Could you restate the data word for word and drop the pictures?

*** DATA FOR PROCESSING Section Begins ***

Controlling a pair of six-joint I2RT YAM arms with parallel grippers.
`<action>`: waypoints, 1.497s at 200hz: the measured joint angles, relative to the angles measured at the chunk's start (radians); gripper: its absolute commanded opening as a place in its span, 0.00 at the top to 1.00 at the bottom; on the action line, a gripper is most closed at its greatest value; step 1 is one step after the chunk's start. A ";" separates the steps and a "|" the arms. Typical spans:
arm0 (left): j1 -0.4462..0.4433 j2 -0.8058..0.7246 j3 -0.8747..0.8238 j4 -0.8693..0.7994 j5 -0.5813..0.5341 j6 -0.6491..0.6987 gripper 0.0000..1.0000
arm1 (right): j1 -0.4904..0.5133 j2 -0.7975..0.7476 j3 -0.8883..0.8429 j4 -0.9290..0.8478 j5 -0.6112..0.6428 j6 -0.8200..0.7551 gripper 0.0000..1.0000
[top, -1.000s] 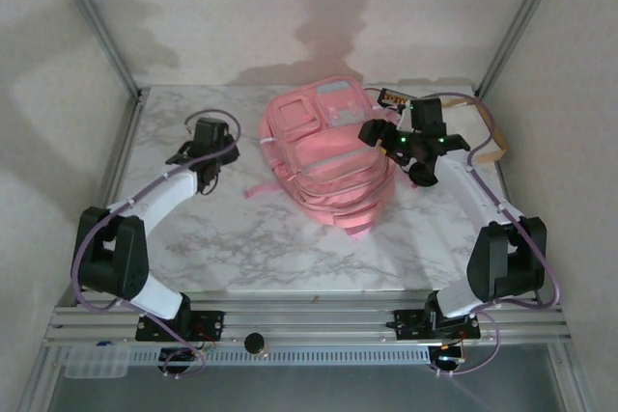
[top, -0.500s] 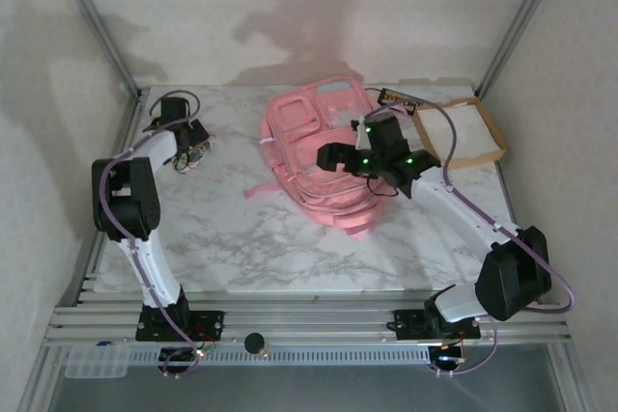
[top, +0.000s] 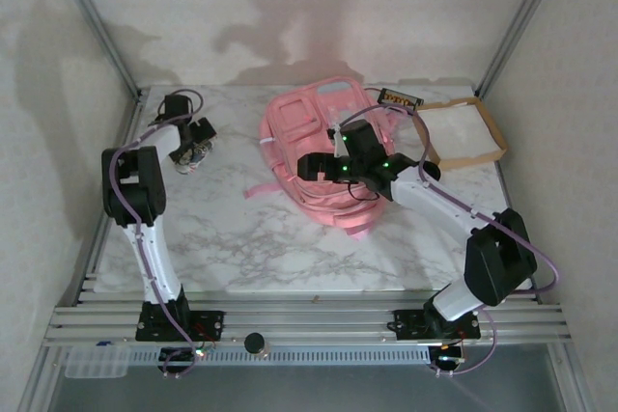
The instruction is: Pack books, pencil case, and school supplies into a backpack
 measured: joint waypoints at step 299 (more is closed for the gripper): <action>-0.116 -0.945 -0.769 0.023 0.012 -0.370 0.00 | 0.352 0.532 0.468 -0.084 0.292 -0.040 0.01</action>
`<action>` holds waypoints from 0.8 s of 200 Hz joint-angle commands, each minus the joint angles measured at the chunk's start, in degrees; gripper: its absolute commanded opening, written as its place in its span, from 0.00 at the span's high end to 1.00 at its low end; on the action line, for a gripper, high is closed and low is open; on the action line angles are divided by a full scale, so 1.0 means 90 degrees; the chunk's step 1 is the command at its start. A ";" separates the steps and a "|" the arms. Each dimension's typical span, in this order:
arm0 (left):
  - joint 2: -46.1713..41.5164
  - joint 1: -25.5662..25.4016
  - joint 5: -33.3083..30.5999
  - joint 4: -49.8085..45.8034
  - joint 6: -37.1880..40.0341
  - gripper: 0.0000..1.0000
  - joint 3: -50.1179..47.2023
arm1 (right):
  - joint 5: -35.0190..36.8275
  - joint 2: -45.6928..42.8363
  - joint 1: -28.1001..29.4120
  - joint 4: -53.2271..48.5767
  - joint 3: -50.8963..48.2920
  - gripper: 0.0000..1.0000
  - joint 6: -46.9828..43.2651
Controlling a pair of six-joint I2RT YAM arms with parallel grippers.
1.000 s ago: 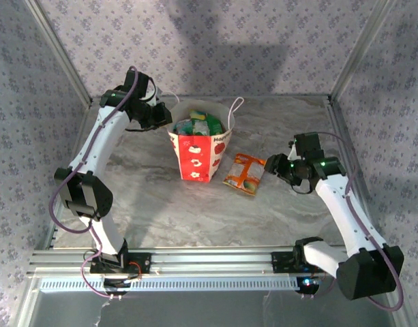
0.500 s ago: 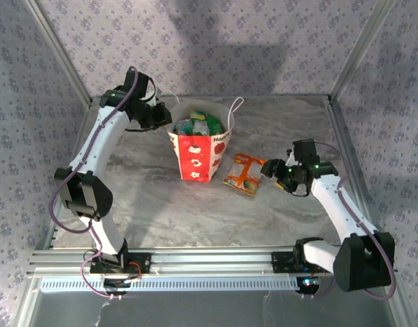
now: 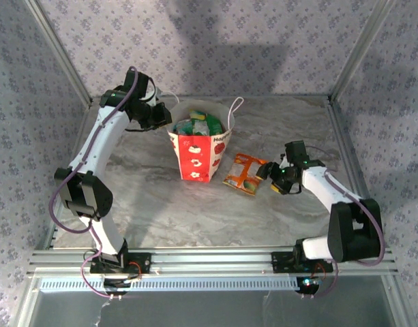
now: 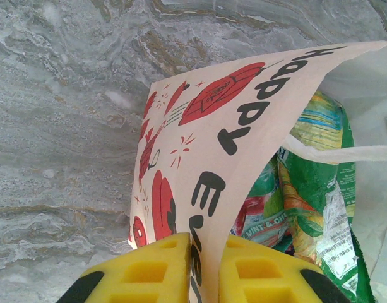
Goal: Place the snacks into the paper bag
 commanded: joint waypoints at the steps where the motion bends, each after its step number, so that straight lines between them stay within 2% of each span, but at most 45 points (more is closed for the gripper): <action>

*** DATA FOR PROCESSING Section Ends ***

- SOLUTION TO THIS PROBLEM
Controlling a pair of six-joint I2RT YAM arms with parallel grippers.
`<action>`: waypoints, 1.497s at 200hz: the measured joint angles, relative to the angles measured at the chunk's start (radians); gripper: its absolute commanded opening as a place in its span, 0.00 at the top to 1.00 at the bottom; on the action line, a gripper is most closed at its greatest value; step 1 is one step after the chunk's start. A ";" separates the steps and a "|" the arms. Typical spans:
arm0 (left): j1 -0.4462..0.4433 j2 -0.8058..0.7246 j3 -0.8747..0.8238 j4 -0.8693..0.7994 j5 -0.5813..0.5341 j6 -0.6491..0.6987 gripper 0.0000..1.0000
arm1 (right): j1 -0.4904..0.5133 j2 -0.7975..0.7476 j3 -0.8883..0.8429 j4 -0.9290..0.8478 j5 -0.6112..0.6428 j6 -0.8200..0.7551 gripper 0.0000..1.0000
[top, -1.000s] 
[top, -0.500s] 
[top, +0.000s] 
The instruction is: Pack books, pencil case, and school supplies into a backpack
 measured: joint waypoints at step 299 (more is closed for the gripper): <action>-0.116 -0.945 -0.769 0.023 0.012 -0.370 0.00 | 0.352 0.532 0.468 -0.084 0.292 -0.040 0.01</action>
`<action>` holds waypoints from 0.8 s of 200 Hz joint-angle commands, each minus the joint angles measured at the chunk's start, in degrees; gripper: its absolute commanded opening, written as its place in its span, from 0.00 at the span's high end to 1.00 at its low end; on the action line, for a gripper, high is closed and low is open; on the action line angles are divided by a full scale, so 1.0 means 90 degrees; the chunk's step 1 is the command at its start. A ";" separates the steps and a "|" the arms. Each dimension's typical span, in this order:
arm0 (left):
  - joint 2: -46.1713..41.5164
  - joint 1: -25.5662..25.4016
  - joint 5: -33.3083..30.5999
  - joint 4: -49.8085..45.8034
  - joint 6: -37.1880..40.0341
  - gripper: 0.0000..1.0000
  - joint 3: -50.1179..47.2023
arm1 (right):
  - joint 5: -35.0190..36.8275
  - joint 2: -45.6928..42.8363
  - joint 1: -28.1001..29.4120
  - joint 4: -53.2271..48.5767
  - joint 3: -50.8963..48.2920
  - gripper: 0.0000..1.0000
  - joint 6: -46.9828..43.2651
Controlling a pair of six-joint I2RT YAM arms with parallel grippers.
1.000 s ago: 
0.500 s ago: 
now: 
now: 
Goal: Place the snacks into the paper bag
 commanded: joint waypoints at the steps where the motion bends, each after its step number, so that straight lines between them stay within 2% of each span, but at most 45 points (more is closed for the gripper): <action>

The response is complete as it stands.